YOUR GOAL. Only the lines from the start of the data through the one containing "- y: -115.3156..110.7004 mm" belong in your answer; return them exactly.

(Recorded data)
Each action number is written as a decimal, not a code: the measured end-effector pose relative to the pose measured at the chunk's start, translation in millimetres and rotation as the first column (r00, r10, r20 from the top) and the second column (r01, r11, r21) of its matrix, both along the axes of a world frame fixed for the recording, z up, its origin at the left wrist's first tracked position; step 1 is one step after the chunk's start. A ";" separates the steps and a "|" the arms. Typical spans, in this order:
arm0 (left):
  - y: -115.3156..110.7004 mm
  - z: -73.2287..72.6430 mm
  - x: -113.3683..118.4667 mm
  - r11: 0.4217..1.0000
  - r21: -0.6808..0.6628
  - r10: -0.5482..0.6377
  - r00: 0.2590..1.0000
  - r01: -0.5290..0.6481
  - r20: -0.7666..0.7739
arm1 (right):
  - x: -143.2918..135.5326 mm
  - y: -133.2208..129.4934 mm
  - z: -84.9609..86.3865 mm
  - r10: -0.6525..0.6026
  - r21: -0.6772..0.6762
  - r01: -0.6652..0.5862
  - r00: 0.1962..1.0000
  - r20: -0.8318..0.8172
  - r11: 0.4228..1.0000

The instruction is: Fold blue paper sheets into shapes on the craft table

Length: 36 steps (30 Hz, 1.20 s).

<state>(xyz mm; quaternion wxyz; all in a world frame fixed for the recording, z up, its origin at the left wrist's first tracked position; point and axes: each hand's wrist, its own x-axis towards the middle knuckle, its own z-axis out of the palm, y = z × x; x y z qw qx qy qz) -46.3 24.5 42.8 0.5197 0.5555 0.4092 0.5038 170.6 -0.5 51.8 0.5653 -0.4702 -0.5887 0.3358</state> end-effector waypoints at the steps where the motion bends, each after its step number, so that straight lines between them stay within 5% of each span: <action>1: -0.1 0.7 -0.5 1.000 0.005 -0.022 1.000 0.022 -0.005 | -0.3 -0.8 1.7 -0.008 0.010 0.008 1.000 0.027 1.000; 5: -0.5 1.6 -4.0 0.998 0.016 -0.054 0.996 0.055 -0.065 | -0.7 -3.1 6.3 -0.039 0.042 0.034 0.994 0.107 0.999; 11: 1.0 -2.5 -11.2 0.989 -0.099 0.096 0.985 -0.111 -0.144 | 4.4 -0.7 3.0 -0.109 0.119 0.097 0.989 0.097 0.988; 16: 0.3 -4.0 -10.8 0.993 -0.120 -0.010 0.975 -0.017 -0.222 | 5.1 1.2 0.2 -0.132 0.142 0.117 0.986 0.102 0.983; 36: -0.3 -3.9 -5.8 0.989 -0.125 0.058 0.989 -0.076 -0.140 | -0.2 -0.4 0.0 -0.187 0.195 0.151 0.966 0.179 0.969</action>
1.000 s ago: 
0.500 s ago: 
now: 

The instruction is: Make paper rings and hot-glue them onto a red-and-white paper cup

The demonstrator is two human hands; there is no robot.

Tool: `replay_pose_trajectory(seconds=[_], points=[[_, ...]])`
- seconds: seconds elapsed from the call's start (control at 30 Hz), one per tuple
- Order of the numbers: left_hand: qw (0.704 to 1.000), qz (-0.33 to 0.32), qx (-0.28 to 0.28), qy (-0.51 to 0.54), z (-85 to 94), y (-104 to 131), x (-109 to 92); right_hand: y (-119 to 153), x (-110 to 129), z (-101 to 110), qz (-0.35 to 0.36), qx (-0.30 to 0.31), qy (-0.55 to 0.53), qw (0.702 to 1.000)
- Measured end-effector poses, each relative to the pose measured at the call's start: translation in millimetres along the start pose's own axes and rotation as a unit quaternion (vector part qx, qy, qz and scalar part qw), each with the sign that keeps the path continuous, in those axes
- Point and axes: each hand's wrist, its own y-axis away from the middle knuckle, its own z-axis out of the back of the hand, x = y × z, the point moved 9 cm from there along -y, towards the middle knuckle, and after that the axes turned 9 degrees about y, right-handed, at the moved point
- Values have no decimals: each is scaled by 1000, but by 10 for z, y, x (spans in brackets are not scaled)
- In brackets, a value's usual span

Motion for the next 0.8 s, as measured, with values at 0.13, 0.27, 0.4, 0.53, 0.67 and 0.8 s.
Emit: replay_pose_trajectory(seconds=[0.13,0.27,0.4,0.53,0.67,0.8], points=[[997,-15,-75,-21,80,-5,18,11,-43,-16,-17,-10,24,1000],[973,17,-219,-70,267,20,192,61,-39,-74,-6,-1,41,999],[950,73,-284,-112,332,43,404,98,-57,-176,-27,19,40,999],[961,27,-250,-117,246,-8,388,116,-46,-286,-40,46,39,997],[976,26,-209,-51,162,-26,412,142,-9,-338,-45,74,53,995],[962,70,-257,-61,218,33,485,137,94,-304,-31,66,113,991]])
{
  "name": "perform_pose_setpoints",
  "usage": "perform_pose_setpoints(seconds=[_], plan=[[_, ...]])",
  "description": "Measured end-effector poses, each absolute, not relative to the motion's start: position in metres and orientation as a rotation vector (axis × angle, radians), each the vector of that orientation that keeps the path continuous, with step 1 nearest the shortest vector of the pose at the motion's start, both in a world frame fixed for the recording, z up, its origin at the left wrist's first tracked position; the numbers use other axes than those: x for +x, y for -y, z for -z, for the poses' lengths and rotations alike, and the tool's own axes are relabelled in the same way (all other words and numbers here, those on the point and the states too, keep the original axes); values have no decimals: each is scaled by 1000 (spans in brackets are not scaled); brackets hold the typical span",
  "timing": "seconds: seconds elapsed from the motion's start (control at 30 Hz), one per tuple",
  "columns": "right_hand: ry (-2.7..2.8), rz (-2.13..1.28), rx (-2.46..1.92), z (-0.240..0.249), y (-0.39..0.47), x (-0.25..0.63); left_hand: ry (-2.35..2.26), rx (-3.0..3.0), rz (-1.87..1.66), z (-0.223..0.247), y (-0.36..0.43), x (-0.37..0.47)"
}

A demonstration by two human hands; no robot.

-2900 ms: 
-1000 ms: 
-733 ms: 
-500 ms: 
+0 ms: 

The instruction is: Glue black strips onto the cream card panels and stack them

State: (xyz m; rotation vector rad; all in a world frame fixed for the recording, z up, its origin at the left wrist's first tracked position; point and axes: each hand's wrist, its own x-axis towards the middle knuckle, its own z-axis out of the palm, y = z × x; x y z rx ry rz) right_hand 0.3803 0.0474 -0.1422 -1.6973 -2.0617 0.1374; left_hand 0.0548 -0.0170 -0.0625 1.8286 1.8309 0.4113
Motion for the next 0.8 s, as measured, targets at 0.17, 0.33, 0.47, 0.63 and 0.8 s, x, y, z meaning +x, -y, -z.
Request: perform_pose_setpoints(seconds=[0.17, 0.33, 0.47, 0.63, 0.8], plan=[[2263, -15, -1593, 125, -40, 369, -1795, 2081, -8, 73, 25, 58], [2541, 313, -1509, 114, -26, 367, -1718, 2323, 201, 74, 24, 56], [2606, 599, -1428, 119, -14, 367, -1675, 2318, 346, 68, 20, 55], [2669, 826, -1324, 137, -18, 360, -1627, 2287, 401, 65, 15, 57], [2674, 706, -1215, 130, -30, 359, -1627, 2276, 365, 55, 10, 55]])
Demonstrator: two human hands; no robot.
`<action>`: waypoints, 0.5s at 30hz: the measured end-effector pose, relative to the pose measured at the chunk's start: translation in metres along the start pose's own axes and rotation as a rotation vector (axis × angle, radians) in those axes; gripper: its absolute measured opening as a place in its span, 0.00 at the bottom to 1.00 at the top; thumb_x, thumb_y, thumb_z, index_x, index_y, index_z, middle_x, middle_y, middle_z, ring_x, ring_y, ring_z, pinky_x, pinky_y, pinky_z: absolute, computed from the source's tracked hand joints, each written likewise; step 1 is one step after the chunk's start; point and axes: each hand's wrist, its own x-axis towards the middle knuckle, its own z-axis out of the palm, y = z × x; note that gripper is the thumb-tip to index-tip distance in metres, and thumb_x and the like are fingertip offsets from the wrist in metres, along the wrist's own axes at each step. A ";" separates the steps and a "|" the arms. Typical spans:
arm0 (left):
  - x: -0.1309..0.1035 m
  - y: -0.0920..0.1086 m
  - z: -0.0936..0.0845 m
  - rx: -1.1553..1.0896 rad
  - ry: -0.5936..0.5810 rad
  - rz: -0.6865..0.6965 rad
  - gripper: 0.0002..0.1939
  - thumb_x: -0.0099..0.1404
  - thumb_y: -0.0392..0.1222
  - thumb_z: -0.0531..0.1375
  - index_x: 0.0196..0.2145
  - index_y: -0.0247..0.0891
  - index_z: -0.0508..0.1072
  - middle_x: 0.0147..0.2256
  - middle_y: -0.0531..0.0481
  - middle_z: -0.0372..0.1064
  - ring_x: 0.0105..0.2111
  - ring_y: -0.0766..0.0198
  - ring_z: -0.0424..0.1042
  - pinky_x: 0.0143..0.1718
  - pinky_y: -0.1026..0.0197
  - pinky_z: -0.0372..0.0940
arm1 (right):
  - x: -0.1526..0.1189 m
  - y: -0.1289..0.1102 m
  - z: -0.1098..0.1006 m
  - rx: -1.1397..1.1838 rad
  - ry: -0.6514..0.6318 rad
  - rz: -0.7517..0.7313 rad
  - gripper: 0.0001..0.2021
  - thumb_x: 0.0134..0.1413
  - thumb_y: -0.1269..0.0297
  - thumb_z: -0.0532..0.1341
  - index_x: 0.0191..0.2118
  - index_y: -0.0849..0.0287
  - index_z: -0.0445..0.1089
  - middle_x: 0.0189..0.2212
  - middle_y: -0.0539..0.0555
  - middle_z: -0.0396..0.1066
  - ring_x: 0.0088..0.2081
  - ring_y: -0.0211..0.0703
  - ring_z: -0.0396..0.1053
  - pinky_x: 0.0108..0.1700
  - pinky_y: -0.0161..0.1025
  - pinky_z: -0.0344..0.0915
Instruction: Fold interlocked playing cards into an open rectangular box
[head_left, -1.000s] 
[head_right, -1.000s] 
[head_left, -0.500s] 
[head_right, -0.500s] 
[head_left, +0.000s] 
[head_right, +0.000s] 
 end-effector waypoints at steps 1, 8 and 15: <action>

RESPONSE AREA.
Each action number is written as a decimal, not a code: the measured end-effector pose relative to the pose measured at the chunk's start, translation in millimetres and rotation as the first column (r00, r10, r20 from the top) and the second column (r01, r11, r21) of its matrix, both along the axes of a world frame fixed for the recording, z up, its origin at the left wrist's first tracked position; step 1 is one step after the chunk's start. A ";" separates the steps and a "|" the arms. Typical spans, in this order:
arm0 (left):
  - y: -115.3156..110.7004 mm

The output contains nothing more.